Today I got six chicken eggs and one duck egg from the barn. Yay! The recent rain has led to flooding in our area. While our basement is nice and dry, the colony building is flooding. Fortunately there is a cement shelf that runs the entire inner perimeter of the building and the rabbits have been using it as a transportation hub to stay dry. I'm not sure how I'm going to get the water out of the building. We had some minor flooding last year just inside the door when the snow melted from the roof, but not this bad. Yikes!
The next two days (Friday and Saturday) are supposed to stay below freezing, so the water should freeze and at least let them stay dry. It buys me two days to figure out how to fix it before it warms up again and the rest of the snow melts! The barn is looking pretty soggy right now too, but at least there's no standing water. The Weather Channel says the end of next week on should bring high temperatures in the 40's, so it's almost time to shovel out all the winter yuck from the barn that's been frozen the last several months. It's one of my least favorite jobs, but fortunately, the big spring clean up is just once a year - during cold and mud season. During the summer it's much easier to spot clean as needed under cages and preferred roosts because it doesn't freeze in place. Oh the joys of unheated barns and Minnesota winters.
Today is Pi day (3.14). To celebrate #1's school is having a contest for creative ways to display the Pi sign. She came home excited and asked if I could crochet a Pi sign. Well, I've never tried to do a color design other than straight stripes, but I'll give it a go. My first attempt was not great (grey with a blue symbol). Not satisfied with my results, I insisted I needed to try again. It took longer using a different method, but the second attempt turned out much better (yellow and blue). Still not perfect, but considering it's just for fun, it was a learning experience. I told her she can't win the contest using something I made (that would be cheating) but she still wants to bring them to school to show her teachers. Indeed, we are nerds at home, so I'm sure we'll find some use for these... coasters? Hot pads? Dish cloths? Whatever they end up being used for, I'm sure we'll enjoy the story behind them.

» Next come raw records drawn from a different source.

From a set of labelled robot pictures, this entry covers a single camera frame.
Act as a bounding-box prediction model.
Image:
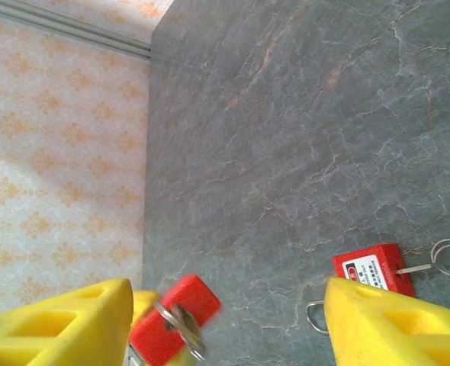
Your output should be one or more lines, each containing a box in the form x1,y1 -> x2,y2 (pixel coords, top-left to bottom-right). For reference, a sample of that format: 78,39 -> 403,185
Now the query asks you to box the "silver key with rings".
396,239 -> 450,278

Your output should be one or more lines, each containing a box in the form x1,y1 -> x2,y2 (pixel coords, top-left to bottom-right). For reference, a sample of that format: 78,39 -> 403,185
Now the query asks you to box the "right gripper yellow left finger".
0,278 -> 134,366

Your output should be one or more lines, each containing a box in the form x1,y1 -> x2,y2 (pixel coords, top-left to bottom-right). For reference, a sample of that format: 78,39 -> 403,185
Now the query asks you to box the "red padlock with white label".
306,242 -> 417,335

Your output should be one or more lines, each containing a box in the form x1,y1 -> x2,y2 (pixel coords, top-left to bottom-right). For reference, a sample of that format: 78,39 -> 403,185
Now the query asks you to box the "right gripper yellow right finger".
323,277 -> 450,366

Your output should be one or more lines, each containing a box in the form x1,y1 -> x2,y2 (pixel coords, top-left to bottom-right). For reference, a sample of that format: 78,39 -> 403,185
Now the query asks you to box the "plain red padlock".
127,274 -> 222,366

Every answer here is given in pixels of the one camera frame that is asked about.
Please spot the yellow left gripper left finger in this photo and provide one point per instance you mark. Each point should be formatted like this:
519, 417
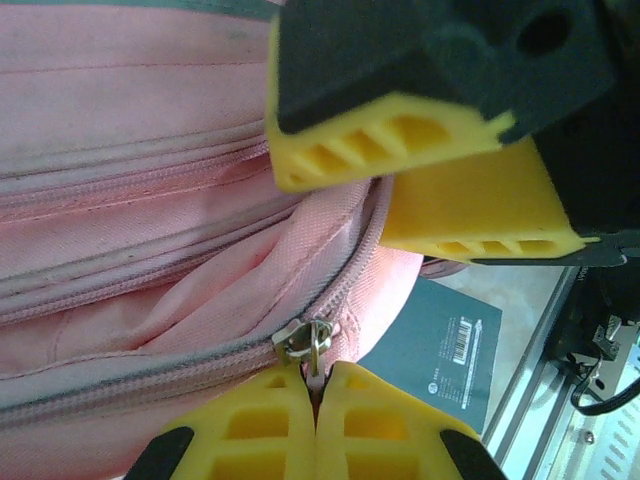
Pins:
260, 435

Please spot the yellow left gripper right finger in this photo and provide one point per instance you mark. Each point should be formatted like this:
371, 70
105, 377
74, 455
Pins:
380, 435

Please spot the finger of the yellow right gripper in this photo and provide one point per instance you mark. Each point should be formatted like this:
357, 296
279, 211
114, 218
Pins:
475, 210
300, 170

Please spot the teal notebook with barcode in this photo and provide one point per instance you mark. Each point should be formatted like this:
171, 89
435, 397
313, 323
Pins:
440, 360

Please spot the pink student backpack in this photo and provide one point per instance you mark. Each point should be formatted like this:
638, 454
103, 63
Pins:
125, 150

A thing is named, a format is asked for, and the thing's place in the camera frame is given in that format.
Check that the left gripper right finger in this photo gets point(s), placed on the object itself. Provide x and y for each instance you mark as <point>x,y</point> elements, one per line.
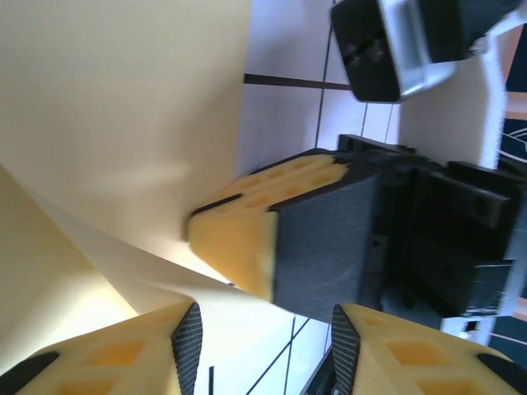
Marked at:
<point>411,362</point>

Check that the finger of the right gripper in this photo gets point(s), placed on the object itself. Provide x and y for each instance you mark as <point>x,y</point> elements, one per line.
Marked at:
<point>234,247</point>
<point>267,185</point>

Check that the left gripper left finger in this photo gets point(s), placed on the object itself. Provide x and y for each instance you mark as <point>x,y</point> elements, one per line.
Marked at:
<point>103,362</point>

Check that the yellow cloth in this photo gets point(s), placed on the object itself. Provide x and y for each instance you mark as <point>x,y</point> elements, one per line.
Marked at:
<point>103,103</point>

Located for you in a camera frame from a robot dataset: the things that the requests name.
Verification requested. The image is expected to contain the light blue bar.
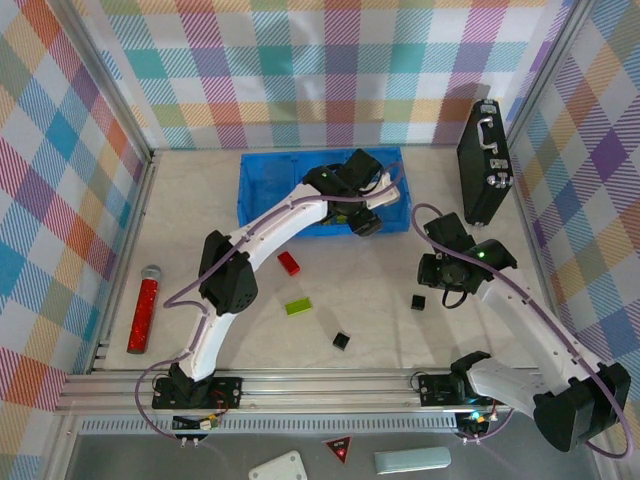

I'm just a few stitches from completing one of my crochet projects. When #4 was little, my mother-in-law made a couple cloth slings for us. The kind you wear toga-style over one shoulder and under the other arm and put the baby in so you can have your hands free. Well, She was a large baby and grew out of it within a couple months. I liked the idea though, so I thought I'd give a try to making a crochet version. Not for a baby, mind you - our youngest is five. No, this one is for Amos. The blind kitten. We all love to hold him and snuggle with him, and he often falls asleep in our laps, but because he's blind, he doesn't understand the dangers of rolling over or stretching in the wrong direction. I worry about him falling off someone's lap, and as much as I love holding him, it makes it hard to do anything else. So... A sling holder. I ran out of yarn about 16 inches from the finish, so Tony brought home a fresh skein. Once I finish the last section, it's just a matter of stitching the ends together before I can try it out to see if it will work or not. I made it big enough that it should fit him, even when he's full grown. I was trying to use up extra yarn I had, so it's orange with gold and variegated blue stripes. I'm not a fan of orange, but in this cage it actually looks pretty nice.
I've started putting together a list of the seeds I want to get winter sown. Today I even pulled some of the seeds from the collection and set them aside with every intention to start, but then everything else came up and I didn't manage to get started. But I am making small steps of progress toward getting some containers started... Soon.